Within the records that follow, restate exactly the lines from the line with "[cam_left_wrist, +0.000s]" down to the line with "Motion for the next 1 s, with", including both. Omit the pictures.

> Data provided
◆ ◆ ◆ ◆
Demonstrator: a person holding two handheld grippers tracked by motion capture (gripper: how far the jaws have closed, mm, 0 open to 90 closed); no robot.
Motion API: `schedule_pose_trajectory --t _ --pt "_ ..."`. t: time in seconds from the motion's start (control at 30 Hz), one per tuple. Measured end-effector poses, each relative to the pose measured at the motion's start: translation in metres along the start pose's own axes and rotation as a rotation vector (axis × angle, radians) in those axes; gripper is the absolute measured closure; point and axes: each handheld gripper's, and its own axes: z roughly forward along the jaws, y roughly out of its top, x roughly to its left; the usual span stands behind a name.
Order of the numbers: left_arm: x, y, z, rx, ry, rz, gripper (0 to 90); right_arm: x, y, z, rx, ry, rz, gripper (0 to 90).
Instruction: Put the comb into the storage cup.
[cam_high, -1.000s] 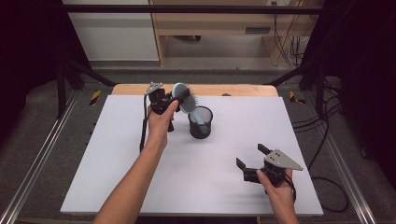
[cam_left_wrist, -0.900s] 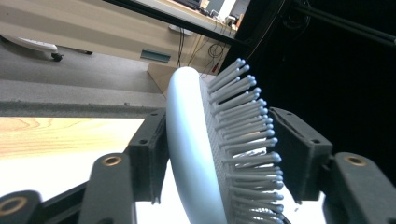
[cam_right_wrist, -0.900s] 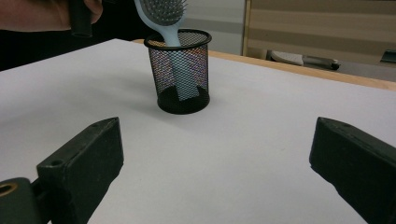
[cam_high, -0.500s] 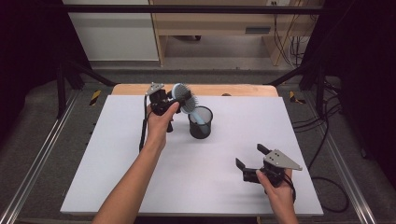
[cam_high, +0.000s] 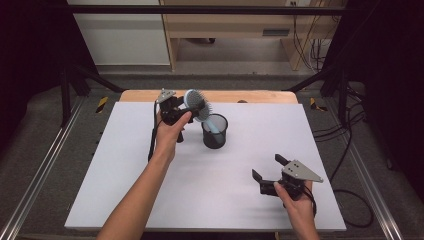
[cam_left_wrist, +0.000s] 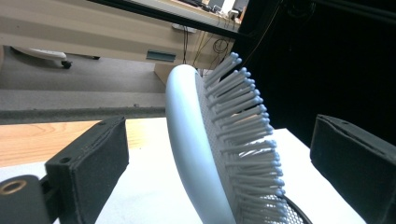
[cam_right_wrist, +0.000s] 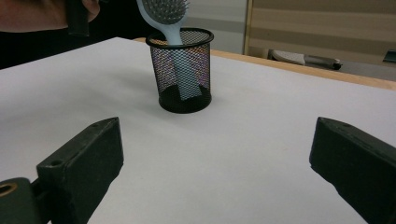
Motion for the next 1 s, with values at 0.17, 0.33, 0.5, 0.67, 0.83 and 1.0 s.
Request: schedule_pose_trajectory --t 0.17,0.33,0.5,0.67,0.83,1.0 --pt "-0.002 0.000 -0.005 -0.001 -0.002 0.038 3.9 0.000 0.000 0.001 0.000 0.000 0.000 3.2" --pt "-0.001 -0.003 -0.009 -0.006 0.003 0.036 3.9 0.001 0.000 0.001 0.001 0.002 -0.002 3.2" --pt "-0.002 -0.006 -0.012 -0.003 0.008 0.048 3.8 0.000 0.000 -0.001 -0.003 -0.004 -0.001 3.1" --pt "-0.007 -0.009 -0.017 0.006 0.011 0.088 3.8 -0.001 0.000 -0.002 -0.006 -0.007 -0.002 3.1" --pt "-0.012 -0.013 -0.022 0.047 0.048 0.162 1.6 -0.001 0.000 -0.002 -0.003 -0.010 -0.006 3.1" --pt "-0.012 -0.016 -0.030 0.058 0.059 0.175 1.6 0.000 0.000 0.000 0.001 -0.005 -0.013 3.1"
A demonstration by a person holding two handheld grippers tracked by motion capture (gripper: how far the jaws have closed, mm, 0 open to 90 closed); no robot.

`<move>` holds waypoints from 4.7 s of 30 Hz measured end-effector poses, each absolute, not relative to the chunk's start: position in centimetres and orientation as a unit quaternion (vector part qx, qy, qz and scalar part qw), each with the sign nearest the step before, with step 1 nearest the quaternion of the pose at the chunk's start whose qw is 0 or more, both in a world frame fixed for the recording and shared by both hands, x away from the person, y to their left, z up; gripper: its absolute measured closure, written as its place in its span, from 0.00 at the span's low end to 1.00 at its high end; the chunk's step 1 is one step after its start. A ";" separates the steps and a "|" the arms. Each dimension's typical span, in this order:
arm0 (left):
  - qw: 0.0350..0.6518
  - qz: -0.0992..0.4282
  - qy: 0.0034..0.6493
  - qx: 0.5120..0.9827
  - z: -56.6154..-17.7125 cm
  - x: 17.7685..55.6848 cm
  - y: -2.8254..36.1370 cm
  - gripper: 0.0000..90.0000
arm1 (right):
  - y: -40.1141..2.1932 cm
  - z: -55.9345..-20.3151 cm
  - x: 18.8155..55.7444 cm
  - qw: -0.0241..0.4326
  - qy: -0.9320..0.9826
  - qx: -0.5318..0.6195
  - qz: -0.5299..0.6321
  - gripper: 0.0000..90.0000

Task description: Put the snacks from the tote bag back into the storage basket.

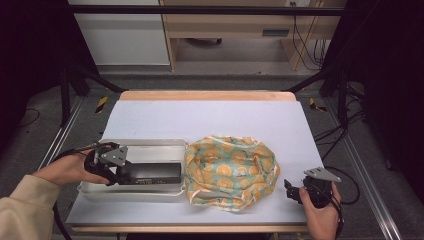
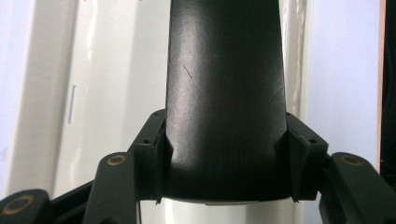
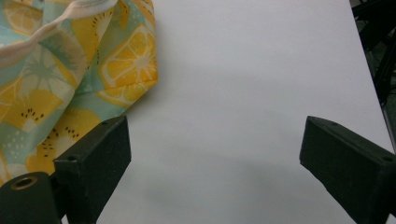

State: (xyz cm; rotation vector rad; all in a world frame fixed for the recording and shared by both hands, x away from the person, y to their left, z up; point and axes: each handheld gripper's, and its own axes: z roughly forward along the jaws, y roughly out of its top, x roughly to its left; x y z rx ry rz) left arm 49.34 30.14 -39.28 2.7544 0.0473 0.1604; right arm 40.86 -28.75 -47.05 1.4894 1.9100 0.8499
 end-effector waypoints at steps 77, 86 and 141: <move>0.214 0.054 0.070 0.973 -39.7 50.5 29.7 0.14 | -28.1 -47.6 41.1 0.266 0.735 0.545 0.304 0.09; 0.233 0.078 0.099 0.964 -38.3 49.9 28.7 0.08 | -28.1 -47.5 41.0 0.267 0.734 0.544 0.307 0.09; 0.361 0.170 0.301 0.866 -38.2 48.2 27.5 0.08 | -28.0 -47.3 41.0 0.269 0.735 0.537 0.314 0.09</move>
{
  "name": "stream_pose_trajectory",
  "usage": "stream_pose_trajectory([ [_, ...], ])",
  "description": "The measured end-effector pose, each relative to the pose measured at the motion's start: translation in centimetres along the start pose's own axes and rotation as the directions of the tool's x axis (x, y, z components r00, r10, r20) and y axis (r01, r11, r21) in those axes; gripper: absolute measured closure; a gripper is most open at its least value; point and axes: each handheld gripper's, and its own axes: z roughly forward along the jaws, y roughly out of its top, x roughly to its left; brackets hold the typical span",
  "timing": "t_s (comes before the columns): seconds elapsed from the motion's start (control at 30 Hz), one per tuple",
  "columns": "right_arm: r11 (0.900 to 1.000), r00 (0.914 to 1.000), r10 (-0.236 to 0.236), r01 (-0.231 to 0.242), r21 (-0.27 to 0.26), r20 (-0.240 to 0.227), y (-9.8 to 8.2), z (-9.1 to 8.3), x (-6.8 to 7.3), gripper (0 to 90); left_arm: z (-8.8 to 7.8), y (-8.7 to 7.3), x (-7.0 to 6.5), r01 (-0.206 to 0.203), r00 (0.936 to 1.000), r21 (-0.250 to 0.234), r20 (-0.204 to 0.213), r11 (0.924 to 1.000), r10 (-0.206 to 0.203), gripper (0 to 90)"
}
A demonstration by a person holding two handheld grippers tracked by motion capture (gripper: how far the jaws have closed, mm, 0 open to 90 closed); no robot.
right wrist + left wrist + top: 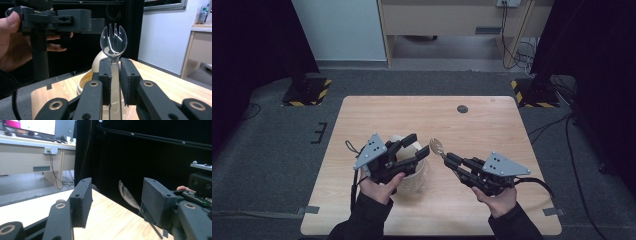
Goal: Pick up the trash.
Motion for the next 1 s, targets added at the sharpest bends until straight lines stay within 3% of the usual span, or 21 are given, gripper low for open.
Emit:
stream_pose_trajectory([
  [0.3, 1.0, 0.9998, -0.008, 0.008, -0.011, -0.019, 0.0, 0.0, 0.1, 80.0, 1.8, -0.6, -0.6, 0.016, 0.9994, 0.039, 0.029, 0.9991, -0.017, 45.6],
  [0.53, 1.0, 0.9997, -0.009, 0.009, -0.008, -0.023, -0.1, 0.0, 0.2, 80.0, 2.2, -0.9, -0.8, 0.021, 0.9987, 0.07, 0.045, 0.9974, -0.024, 62.5],
  [0.77, 1.0, 0.9996, -0.017, 0.017, 0.01, -0.023, -0.4, 0.2, 0.3, 80.0, 2.2, -0.9, -0.9, 0.025, 0.9967, 0.072, 0.075, 0.9971, -0.03, 74.5],
  [0.8, 1.0, 0.9995, -0.023, 0.023, 0.008, -0.023, -0.4, 0.3, 0.3, 80.9, 2.1, -0.9, -0.9, 0.025, 0.9964, 0.071, 0.08, 0.9972, -0.031, 79.6],
  [1.0, 1.0, 0.9995, -0.014, 0.014, 0.001, -0.027, -0.4, 0.3, 0.4, 80.2, 1.9, -0.7, -1.0, 0.021, 0.9952, 0.062, 0.094, 0.9979, -0.026, 82.1],
])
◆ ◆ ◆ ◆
> Response box
[cam_left_wrist, +0.000s] 
[cam_right_wrist, +0.000s] 
Motion for the next 1 s, with values at 0.17, 0.33, 0.5, 0.67, 0.83 and 1.0 s.

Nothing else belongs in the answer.